Kenneth Ayotte & Edward Morrison, Creditor Control and Conflict in Chapter 11, which investigates how creditors and creditor composition affect the conduct of Chapter 11 cases.

Vladimir Atanasov, Bernard Black, Conrad Ciccotello, & Stanley Gyoshev, How Does Law Affect Finance?  An Examination of Financial Tunneling in an Emerging Market, which investigates the effects of legal change in Bulgaria relating to two types of financial tunneling: dilutive equity offerings and below-market freezeouts.

My co-author "Subbu" Subramanian at the Goizueta Business School (Emory) also did a great job presenting our paper:  Krishnamurthy Subramanian, Frederick Tung, & Xue Wang, Law, Agency Costs, and Project Finance: An Empirical Analysis, a cross-country study showing the effects of legal rules on firms' choice between project finance and traditional corporate finance.  Thanks to Kose John (Stern School) for great comments as our discussant.

Here's the abstract of our paper:

When corporations make large investments, what benefits do they derive from Project Finance vis-à-vis Corporate Finance? In this paper, we show that Project Finance contractually mitigates the agency costs stemming from managerial self-dealing. We argue that cash flows become verifiable in Project Finance because of the contractual arrangements made possible due to a single, discrete project that is legally separate from the sponsor.
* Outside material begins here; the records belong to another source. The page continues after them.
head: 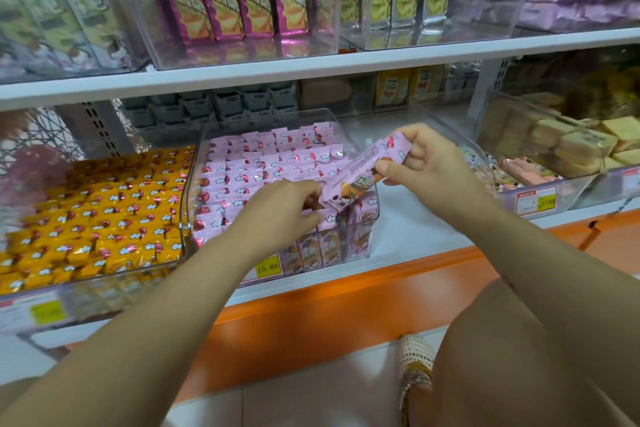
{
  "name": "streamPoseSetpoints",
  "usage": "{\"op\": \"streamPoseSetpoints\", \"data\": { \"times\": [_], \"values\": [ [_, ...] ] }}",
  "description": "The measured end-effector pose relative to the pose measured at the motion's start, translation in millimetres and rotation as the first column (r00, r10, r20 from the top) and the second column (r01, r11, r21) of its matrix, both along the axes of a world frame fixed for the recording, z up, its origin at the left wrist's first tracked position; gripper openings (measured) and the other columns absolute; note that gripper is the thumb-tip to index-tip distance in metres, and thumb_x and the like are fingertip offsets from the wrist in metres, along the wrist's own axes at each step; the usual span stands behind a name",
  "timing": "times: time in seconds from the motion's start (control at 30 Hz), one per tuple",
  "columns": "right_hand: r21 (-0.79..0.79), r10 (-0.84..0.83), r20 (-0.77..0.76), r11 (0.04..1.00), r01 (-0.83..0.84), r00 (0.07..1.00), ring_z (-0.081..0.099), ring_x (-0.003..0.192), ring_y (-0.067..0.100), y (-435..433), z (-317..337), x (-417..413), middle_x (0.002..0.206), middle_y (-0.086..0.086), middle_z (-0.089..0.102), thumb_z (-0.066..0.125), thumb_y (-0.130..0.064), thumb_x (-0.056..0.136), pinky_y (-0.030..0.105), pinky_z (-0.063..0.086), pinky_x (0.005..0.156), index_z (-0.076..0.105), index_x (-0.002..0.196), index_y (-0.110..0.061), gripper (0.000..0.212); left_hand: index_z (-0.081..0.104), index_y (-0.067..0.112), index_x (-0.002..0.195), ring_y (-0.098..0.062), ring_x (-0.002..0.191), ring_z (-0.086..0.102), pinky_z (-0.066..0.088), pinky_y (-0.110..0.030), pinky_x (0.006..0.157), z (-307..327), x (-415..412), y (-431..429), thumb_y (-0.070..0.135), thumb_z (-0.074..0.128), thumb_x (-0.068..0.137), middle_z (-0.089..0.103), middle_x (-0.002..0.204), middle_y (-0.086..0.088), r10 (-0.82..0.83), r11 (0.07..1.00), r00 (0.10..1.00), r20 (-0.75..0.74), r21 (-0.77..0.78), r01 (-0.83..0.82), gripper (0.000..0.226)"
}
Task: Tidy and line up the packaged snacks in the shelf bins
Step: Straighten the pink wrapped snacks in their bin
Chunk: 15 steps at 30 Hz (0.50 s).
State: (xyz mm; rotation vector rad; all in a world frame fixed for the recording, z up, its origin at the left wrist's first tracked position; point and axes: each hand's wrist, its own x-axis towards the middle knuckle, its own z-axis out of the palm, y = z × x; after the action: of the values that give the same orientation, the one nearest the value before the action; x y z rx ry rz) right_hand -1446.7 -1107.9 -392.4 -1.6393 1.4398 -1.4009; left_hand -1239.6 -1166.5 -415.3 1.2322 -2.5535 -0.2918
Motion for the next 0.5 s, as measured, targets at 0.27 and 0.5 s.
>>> {"op": "streamPoseSetpoints", "data": {
  "times": [0.27,0.5],
  "values": [
    [0.079,0.100,-0.613,0.995,-0.065,0.784,0.059,0.070,0.008,-15,27,6,0.077,-0.012,0.058,0.072,-0.017,0.082,0.027,0.047,0.064,0.055,0.092,-0.027,0.022,0.069,0.020,0.101,-0.019,0.094,0.062,0.049,-0.036,0.087,-7,0,1,0.011,0.056,0.091,0.069,0.101,0.003,0.042,0.999,0.992,-0.117,-0.015,-0.044,0.019],
    [0.126,0.164,-0.845,0.986,-0.109,0.508,0.054,0.093,0.015,-29,-2,27,0.102,-0.001,0.064,0.070,-0.026,0.083,0.030,0.041,0.078,0.063,0.113,-0.017,0.032,0.064,0.017,0.108,-0.020,0.095,0.059,0.049,-0.039,0.079,-12,0,5,0.010,0.055,0.092,0.063,0.106,0.000,-0.037,0.997,0.983,-0.177,-0.075,0.024,0.020]
  ]
}}
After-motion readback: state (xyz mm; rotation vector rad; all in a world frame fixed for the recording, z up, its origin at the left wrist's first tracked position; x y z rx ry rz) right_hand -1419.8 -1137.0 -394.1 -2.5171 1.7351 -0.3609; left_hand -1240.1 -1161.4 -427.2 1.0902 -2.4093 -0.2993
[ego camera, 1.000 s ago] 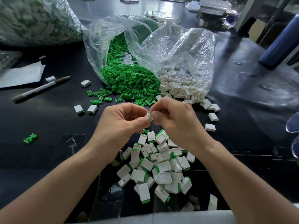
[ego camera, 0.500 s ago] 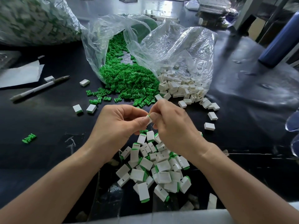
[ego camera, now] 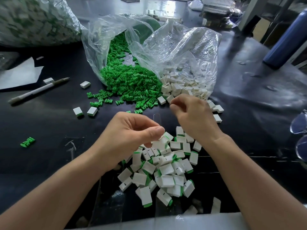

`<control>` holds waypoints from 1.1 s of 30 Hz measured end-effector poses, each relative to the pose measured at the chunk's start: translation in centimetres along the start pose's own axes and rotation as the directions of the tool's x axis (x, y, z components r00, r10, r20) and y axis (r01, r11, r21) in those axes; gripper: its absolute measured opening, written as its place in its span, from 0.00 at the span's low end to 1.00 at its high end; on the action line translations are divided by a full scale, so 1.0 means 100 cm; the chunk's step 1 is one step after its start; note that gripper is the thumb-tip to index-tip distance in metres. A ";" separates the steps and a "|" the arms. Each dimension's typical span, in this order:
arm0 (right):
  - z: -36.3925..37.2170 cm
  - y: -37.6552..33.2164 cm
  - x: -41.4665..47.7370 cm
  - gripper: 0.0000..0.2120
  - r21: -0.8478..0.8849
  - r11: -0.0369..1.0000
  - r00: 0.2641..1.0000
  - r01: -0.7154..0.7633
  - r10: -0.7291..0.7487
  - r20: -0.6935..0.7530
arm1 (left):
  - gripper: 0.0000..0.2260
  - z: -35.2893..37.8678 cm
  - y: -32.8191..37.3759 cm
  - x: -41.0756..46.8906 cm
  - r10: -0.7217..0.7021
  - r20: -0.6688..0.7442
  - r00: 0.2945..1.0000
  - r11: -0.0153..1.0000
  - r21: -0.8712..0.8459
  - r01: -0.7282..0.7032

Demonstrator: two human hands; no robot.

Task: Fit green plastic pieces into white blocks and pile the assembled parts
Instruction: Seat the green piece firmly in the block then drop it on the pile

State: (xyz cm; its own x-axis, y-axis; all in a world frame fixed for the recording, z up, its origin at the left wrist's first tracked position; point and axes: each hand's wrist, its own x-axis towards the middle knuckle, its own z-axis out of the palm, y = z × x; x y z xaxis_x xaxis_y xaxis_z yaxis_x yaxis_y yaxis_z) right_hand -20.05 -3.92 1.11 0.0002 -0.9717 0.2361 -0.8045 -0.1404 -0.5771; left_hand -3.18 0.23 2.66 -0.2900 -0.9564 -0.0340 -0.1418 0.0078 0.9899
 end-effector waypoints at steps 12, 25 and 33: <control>0.004 0.030 0.018 0.11 -0.273 0.950 0.986 -0.149 0.162 0.026 | 0.05 -0.014 -0.004 0.010 -0.048 -0.341 0.939 0.980 -0.197 -0.022; -0.001 0.000 0.005 0.06 0.421 0.903 0.989 -0.086 0.026 0.146 | 0.19 -0.009 -0.012 0.010 0.034 -0.232 0.972 0.998 0.055 -0.022; 0.016 -0.019 -0.012 0.06 0.586 0.808 0.979 -0.070 -0.056 0.194 | 0.04 -0.008 -0.010 0.010 0.065 -0.233 0.970 0.998 0.031 -0.059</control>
State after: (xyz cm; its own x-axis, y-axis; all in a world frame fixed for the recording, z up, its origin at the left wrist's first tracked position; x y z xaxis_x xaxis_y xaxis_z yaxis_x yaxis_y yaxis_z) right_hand -17.58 -2.84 0.66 0.1606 -0.9807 0.1117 -0.3018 -0.1565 -0.9404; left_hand -2.52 -0.98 1.73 -0.0697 -0.9955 0.0636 -0.1537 0.0737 0.9854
We compare Project Finance loans with Corporate Finance loans across forty countries.  We show, first, that Project Finance is more likely in countries where laws protecting against managerial self-dealing are weaker. We highlight the causal channel for this effect by showing that in such countries, Project Finance is disproportionately more likely in industries where free cash flows are higher. We use a 4-digit SIC level measure of free cash flow to assets across countries, as well as the US 4-digit SIC measure as an instrument for the cross-country measure.  Second, since creditors’ threat to seize collateral deters borrower opportunism, we predict that stronger creditor rights mitigate the marginal effect of weaker protection against managerial self-dealing. We provide evidence for this prediction using exogenous country-level changes in creditor rights and using cross-country tests.

Apart from highlighting the corporate governance benefits of Project Finance vis-à-vis Corporate Finance, our study augments the law and finance literature by highlighting a micro channel through which legal origins can affect financing choices.